__WORK ORDER__. Using the listing below, show all lines that hold the word "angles".

__RECORDED INFORMATION__.

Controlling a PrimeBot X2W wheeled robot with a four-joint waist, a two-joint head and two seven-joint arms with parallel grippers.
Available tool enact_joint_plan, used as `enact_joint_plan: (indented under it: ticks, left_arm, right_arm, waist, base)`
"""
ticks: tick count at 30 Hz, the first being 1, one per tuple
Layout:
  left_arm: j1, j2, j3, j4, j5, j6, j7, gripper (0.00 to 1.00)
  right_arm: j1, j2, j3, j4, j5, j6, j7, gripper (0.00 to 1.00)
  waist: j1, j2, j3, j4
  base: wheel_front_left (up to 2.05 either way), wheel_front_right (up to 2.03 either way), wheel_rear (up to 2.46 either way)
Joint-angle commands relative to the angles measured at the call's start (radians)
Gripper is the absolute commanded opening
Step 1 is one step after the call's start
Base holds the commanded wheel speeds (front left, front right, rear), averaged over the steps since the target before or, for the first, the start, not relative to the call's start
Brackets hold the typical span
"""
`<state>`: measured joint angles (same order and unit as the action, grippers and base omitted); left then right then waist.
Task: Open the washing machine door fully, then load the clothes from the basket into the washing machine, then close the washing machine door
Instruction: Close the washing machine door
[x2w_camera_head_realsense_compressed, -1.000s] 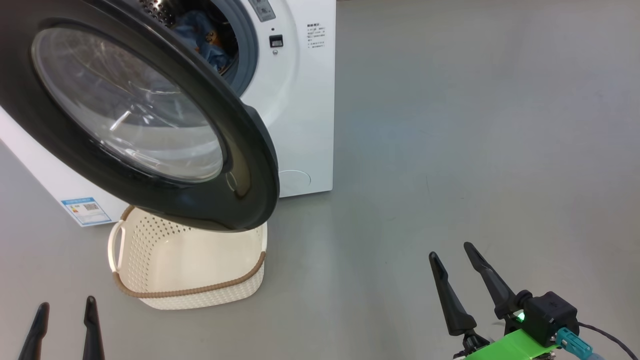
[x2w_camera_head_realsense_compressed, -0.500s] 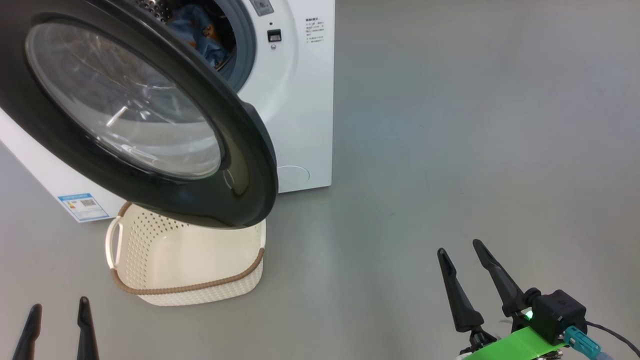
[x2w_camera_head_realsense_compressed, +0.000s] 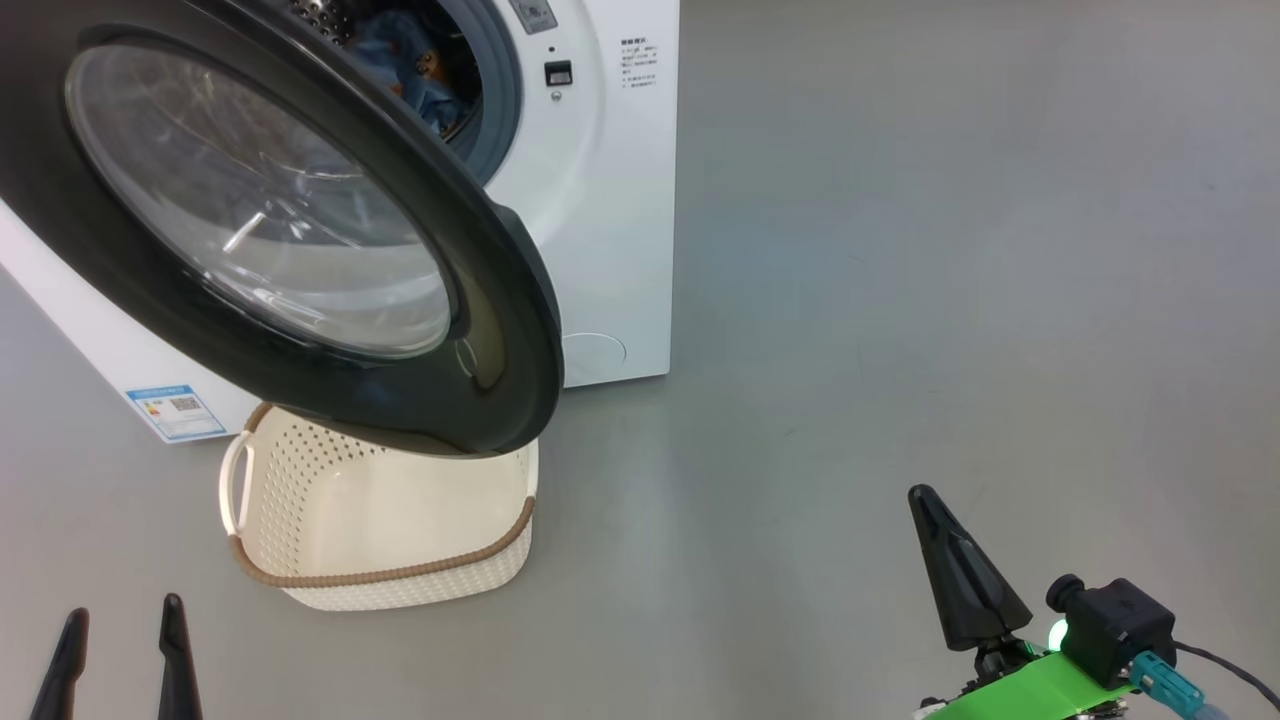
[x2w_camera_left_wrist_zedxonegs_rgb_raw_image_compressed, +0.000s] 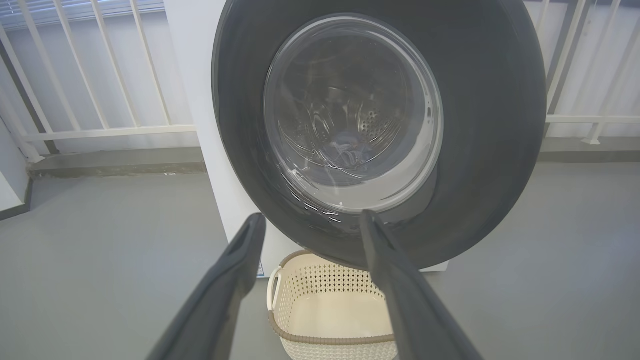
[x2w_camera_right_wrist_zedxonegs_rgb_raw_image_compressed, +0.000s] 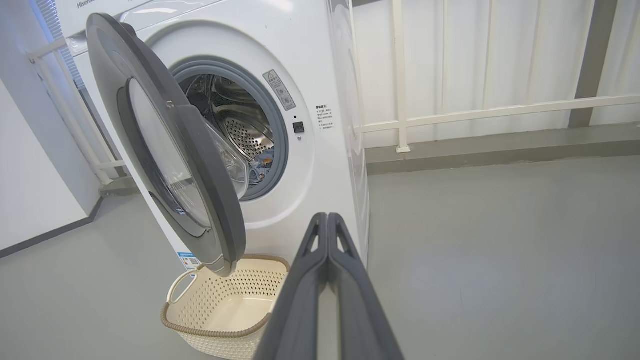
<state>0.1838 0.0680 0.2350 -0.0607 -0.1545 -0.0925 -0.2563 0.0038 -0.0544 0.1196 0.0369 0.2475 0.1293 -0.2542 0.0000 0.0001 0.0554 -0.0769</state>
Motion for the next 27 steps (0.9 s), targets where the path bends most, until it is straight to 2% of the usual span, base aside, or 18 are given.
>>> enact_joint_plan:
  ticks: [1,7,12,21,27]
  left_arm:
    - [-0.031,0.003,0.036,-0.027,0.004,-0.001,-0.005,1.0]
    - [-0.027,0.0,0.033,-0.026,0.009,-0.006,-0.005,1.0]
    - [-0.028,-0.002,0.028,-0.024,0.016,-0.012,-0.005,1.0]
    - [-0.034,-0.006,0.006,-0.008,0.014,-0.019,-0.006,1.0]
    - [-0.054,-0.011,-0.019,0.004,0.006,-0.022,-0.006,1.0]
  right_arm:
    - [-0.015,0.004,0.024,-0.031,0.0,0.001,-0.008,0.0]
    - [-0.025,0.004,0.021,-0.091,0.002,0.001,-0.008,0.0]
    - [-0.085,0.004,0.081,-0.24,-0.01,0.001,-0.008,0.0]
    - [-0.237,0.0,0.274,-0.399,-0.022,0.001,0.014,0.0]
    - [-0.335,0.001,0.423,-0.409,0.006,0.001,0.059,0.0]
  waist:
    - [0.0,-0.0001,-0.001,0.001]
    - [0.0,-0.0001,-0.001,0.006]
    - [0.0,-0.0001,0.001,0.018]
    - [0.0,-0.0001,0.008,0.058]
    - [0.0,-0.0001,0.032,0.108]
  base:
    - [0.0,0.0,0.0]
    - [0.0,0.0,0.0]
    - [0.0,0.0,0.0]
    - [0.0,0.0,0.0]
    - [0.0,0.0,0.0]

__RESPONSE TO THIS EXERCISE__.
Joint-angle commands relative to the angles measured at the call's start (radians)
`<state>`: measured joint angles (same order and unit as the action, grippers and base omitted); left then right then waist.

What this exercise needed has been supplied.